A method for measuring the phosphate fixation of soil is described, in which the soil‐phosphate mixture is evaporated to dryness and the unfixed phosphate subsequently extracted, using the Morgan reagent.
In long‐term fertilizer experiments, ammonium sulphate decidedly increased the phosphate‐fixing capacity of soil. The effect of different forms of nitrogen on fixation was observed in laboratory experiments, those decreasing the pH causing increase in the fixing capacity of soil. Superphosphate reduced the fixing capacity of soil, probably through its partial saturation of the positive residual valencies of the clay complex. Potassium sulphate did not alter the phosphate‐fixing capacity of soil. Lime precipitated the added phosphate in less soluble forms and thus reduced the fixing capacity of the soil.

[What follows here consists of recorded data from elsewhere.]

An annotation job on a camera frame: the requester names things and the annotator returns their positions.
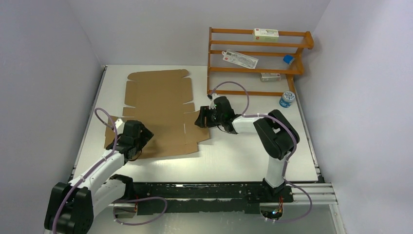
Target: blue object
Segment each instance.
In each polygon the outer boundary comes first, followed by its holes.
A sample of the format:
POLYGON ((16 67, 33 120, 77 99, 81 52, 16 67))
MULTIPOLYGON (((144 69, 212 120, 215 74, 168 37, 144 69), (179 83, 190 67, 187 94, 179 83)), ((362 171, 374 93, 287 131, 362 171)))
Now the blue object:
POLYGON ((294 61, 294 57, 291 55, 286 55, 284 56, 284 58, 282 59, 284 62, 288 63, 288 65, 291 65, 292 62, 294 61))
POLYGON ((286 91, 282 94, 280 98, 280 106, 288 108, 291 103, 296 99, 296 95, 291 91, 286 91))

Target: orange wooden rack
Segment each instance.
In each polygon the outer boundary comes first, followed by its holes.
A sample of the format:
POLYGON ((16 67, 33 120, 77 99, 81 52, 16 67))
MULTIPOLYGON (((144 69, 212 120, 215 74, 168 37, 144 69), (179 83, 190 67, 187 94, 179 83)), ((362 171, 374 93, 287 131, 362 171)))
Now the orange wooden rack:
MULTIPOLYGON (((223 28, 209 28, 209 45, 208 45, 208 71, 207 71, 207 93, 211 92, 209 87, 209 76, 211 72, 248 72, 248 73, 280 73, 287 77, 288 87, 290 91, 296 92, 294 87, 294 75, 302 75, 304 73, 304 66, 301 62, 301 55, 304 50, 312 49, 314 46, 313 37, 310 32, 286 32, 278 31, 280 37, 293 36, 302 37, 301 43, 279 43, 279 42, 254 42, 254 41, 234 41, 234 40, 213 40, 213 33, 227 33, 227 34, 253 34, 253 30, 249 29, 223 29, 223 28), (275 47, 294 47, 297 48, 295 53, 276 53, 276 52, 254 52, 254 51, 237 51, 238 53, 248 56, 271 56, 284 57, 291 55, 295 59, 288 69, 248 69, 248 68, 234 68, 234 67, 215 67, 211 66, 211 55, 222 54, 222 50, 211 50, 212 45, 241 45, 241 46, 275 46, 275 47)), ((216 90, 217 94, 223 95, 245 95, 244 91, 230 91, 230 90, 216 90)), ((248 91, 249 95, 256 96, 281 96, 280 92, 256 92, 248 91)))

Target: product box
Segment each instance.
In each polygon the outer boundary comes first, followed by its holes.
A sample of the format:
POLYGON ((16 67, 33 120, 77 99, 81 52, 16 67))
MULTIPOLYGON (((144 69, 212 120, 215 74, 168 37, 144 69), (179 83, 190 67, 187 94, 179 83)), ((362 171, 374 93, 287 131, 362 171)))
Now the product box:
POLYGON ((261 73, 262 82, 280 81, 281 75, 279 73, 261 73))
MULTIPOLYGON (((136 119, 153 134, 139 159, 185 155, 198 151, 198 142, 209 139, 208 128, 194 124, 199 115, 192 101, 187 70, 136 72, 126 82, 124 121, 136 119)), ((114 133, 106 130, 105 147, 114 133)))
POLYGON ((277 42, 278 41, 278 30, 275 29, 262 29, 254 28, 254 40, 261 42, 277 42))

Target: blue and white jar
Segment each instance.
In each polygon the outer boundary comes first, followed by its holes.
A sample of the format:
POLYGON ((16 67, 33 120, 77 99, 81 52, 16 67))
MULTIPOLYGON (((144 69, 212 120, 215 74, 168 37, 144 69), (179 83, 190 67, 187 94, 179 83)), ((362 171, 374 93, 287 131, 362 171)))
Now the blue and white jar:
POLYGON ((296 99, 296 95, 291 91, 286 91, 282 94, 280 98, 280 106, 288 108, 291 103, 296 99))

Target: wooden shelf
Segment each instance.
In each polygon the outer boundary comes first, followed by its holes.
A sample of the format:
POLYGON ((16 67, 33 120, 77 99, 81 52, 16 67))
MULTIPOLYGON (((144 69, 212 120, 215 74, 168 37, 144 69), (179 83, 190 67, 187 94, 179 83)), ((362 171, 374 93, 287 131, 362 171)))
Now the wooden shelf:
MULTIPOLYGON (((241 73, 280 73, 286 74, 288 87, 290 91, 295 93, 294 87, 294 76, 293 75, 302 75, 304 73, 304 66, 301 61, 301 54, 305 48, 312 49, 314 47, 314 41, 311 36, 310 32, 288 32, 288 31, 278 31, 280 36, 279 42, 255 42, 255 41, 247 41, 247 40, 224 40, 222 38, 213 40, 212 34, 243 34, 243 35, 251 35, 253 30, 249 29, 223 29, 223 28, 209 28, 209 43, 208 43, 208 70, 207 70, 207 92, 209 93, 211 90, 209 89, 209 78, 211 72, 241 72, 241 73), (288 39, 283 38, 291 38, 293 37, 295 40, 293 42, 289 41, 288 39), (297 42, 296 38, 301 37, 301 41, 297 42), (248 55, 248 56, 265 56, 274 58, 275 60, 280 60, 280 58, 276 57, 284 57, 286 55, 291 55, 295 59, 291 65, 284 64, 282 67, 272 66, 270 69, 264 67, 263 64, 260 64, 260 60, 257 64, 257 68, 255 69, 248 69, 243 67, 225 67, 225 66, 216 66, 211 64, 211 55, 221 55, 223 50, 218 49, 211 49, 213 45, 230 45, 230 46, 250 46, 249 48, 256 48, 264 47, 264 48, 274 48, 274 47, 284 47, 284 48, 297 48, 295 53, 282 53, 282 52, 264 52, 264 51, 248 51, 248 50, 241 50, 238 53, 248 55)), ((241 91, 229 91, 229 90, 217 90, 216 93, 224 94, 224 95, 244 95, 244 92, 241 91)), ((249 95, 256 95, 256 96, 281 96, 282 93, 280 92, 255 92, 250 91, 248 92, 249 95)))

Dung caused a marked reduction in phosphate‐fixing capacity, this effect being enhanced by application of lime. The existence of an H2PO4−‐Ca‐humic acid‐micelle linkage would explain the phenomena.
Addition of iron oxide (hydrated) greatly increased the phosphate‐fixing capacity of soil. Addition of acid increased it and that of alkali reduced it, both in the absence and presence of added iron oxide. By removing free iron oxide, the fixing capacity of soil was not reduced and in some cases was further increased, suggesting that free iron oxide in soil was not the main constituent responsible for the fixation.
The relative effects of exchangeable bases on the fixation of phosphate were, in decreasing order, H, K, Na, Mg, Ca. The present work supported the theory of an H2PO4−‐Ca‐micelle in soil.